Opis treści
„Najlepsze, co poeta może powiedzieć, jest w jego poezji.” Roberto Juarroz tworzył poezję „pionową”, po prostu. Pisał bez przerwy, notował swoje utwory z góry na dół na niezliczonych karteluszkach, od których puchły jego kieszenie i teczki z materiałami na kolejne tomiki. Ale próżno doszukiwać się na przestrzeni lat jakiejkolwiek ewolucji w tym pisaniu. Zresztą, kolejne wydania Poezji pionowej nie prezentują wierszy w porządku chronologicznym, zgodnie z latami powstawania: przeciwnie, każdy tomik jest pewną kompozycją autorską, na którą składają się utwory stare i nowe. Tym bardziej niezwykła jest głęboka jednorodność właściwa całej twórczości Juarroza.
Do rąk czytelników polskich trafia tom POEZJI PIONOWYCH w wyborze i w tłumaczeniu Marty Eloy Cichockiej. Ten subiektywny wybór obejmuje utwory ze wszystkich tomików Poezji pionowej z zachowaniem ich oryginalnej numeracji.

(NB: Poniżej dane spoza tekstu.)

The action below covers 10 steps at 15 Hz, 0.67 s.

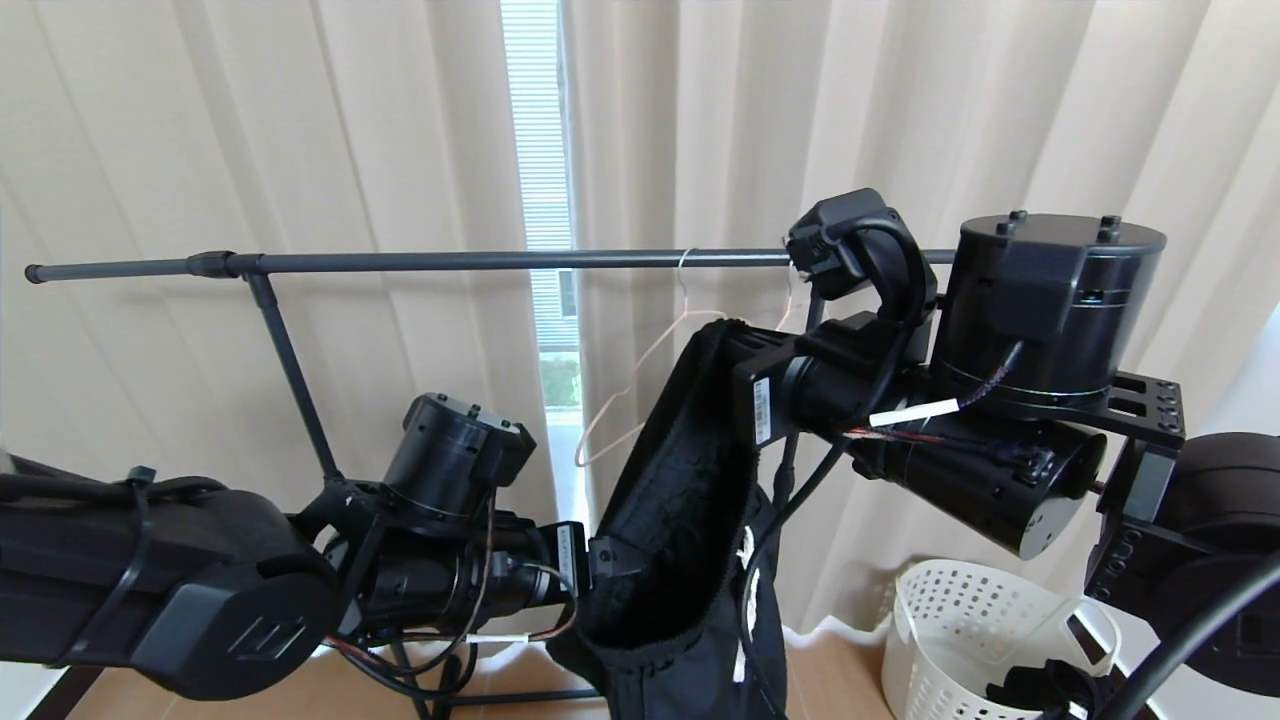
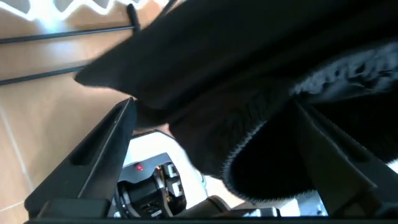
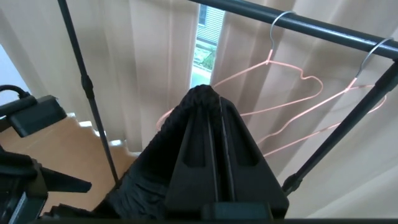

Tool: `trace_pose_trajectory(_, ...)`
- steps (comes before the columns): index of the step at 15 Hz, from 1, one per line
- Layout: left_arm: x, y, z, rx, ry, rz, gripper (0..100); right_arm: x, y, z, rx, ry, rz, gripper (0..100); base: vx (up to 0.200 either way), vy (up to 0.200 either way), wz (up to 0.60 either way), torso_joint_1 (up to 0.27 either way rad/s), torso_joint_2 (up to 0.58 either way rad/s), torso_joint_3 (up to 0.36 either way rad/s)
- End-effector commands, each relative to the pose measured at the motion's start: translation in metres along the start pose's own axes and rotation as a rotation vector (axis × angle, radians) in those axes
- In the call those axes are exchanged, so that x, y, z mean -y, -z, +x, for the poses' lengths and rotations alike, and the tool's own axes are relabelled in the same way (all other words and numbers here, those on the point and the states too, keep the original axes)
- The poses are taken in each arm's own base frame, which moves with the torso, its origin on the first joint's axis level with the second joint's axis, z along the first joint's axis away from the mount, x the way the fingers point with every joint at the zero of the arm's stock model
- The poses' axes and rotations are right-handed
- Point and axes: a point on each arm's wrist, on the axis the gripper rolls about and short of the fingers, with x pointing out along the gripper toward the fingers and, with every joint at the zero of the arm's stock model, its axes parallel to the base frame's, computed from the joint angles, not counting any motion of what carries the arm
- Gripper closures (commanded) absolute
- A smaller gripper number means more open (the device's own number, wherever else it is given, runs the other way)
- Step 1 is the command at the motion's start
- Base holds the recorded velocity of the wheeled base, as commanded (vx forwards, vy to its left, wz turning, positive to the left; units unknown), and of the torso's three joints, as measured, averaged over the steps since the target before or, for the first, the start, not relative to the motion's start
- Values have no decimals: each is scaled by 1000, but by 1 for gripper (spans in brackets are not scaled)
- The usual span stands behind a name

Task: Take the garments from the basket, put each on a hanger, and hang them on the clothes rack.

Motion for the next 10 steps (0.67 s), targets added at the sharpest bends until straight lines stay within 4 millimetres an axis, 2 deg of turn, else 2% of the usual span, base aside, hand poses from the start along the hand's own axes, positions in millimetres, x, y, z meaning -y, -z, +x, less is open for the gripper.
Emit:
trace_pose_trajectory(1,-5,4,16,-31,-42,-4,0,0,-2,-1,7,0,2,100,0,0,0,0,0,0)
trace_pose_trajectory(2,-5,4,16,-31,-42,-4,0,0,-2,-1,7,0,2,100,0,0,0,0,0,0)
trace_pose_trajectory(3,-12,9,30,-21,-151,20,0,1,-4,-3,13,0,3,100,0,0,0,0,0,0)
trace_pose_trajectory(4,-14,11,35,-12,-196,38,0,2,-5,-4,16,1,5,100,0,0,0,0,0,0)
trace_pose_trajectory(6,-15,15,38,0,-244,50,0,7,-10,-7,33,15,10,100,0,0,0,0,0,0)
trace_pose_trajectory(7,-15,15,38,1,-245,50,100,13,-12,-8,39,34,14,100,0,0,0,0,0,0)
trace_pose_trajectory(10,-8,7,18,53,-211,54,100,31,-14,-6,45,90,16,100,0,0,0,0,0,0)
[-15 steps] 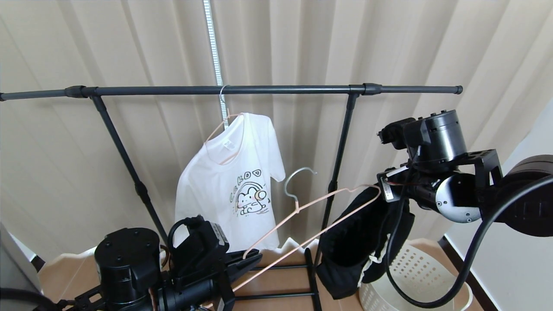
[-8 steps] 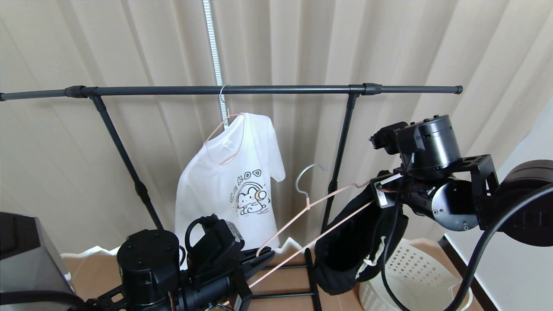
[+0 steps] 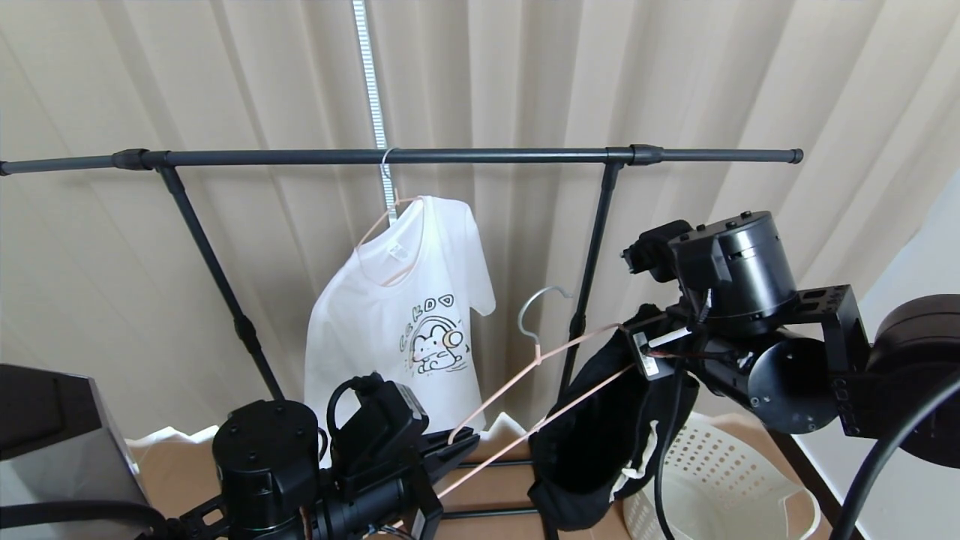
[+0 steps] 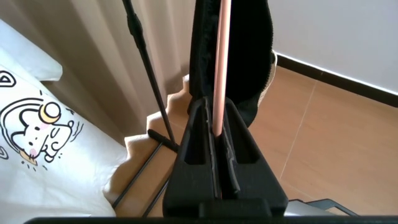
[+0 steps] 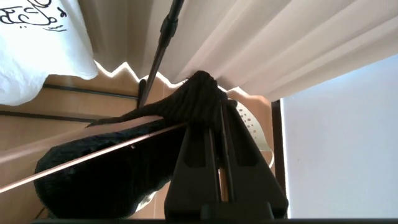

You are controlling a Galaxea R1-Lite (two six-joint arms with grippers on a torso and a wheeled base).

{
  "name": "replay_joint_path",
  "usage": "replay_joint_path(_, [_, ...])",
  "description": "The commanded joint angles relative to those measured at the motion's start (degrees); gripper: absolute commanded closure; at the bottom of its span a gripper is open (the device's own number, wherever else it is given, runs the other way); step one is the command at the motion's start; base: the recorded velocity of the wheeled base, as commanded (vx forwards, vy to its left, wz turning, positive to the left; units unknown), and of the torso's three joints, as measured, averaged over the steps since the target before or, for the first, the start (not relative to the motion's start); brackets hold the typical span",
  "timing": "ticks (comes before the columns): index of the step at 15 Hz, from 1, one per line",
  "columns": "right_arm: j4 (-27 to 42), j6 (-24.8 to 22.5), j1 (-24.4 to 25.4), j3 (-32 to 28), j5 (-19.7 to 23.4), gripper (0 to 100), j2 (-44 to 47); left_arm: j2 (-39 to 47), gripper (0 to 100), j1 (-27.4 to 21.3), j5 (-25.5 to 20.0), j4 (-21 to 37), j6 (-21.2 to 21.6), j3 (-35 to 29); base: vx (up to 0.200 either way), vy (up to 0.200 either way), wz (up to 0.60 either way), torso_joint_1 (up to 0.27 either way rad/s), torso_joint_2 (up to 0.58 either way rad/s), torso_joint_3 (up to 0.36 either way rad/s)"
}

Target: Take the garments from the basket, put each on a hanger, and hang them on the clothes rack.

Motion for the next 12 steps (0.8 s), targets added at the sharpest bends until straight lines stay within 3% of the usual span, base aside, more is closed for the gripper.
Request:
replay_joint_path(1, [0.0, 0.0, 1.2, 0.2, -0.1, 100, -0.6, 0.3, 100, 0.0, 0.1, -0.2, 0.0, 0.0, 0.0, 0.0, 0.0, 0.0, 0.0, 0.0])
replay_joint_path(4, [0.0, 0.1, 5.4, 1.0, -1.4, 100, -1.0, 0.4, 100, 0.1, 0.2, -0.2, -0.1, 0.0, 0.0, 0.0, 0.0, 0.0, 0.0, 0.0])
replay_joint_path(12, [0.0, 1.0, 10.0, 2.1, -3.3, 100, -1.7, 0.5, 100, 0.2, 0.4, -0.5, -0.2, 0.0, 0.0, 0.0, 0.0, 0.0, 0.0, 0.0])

[…] Już dawno nie czytałem wierszy, które by mnie do tego stopnia zmęczyły i zachwyciły, co Pańskie, i tak to Panu mówię w biegu i już nie czytając po raz drugi, bo na koniec człowiek głupieje i zaczyna się bać tylu wielkich słów. Ale czuję, że mi Pan uwierzy i że już jesteśmy przyjaciółmi.
Julio Cortázar
Roberto Juarroz – Argentyńczyk, z wykształcenia bibliotekarz, z zamiłowania – myśliciel, z głębokiej wewnętrznej potrzeby – poeta. Człowiek niezwykle świadomy i bardzo konsekwentny w swoich życiowych wyborach, zdecydowany wróg polityki i… literatury, przeciwnik angażowania się poetów w sprawy nie związane z poezją. Pozostawił po sobie kilkanaście tomików „poezji pionowej”, kilkaset „okruchów pionowych”, trzy wypowiedzi programowe – oraz nadzieję na uwolnienie poezji z bagażu gadulstwa i ciężaru ornamentyki.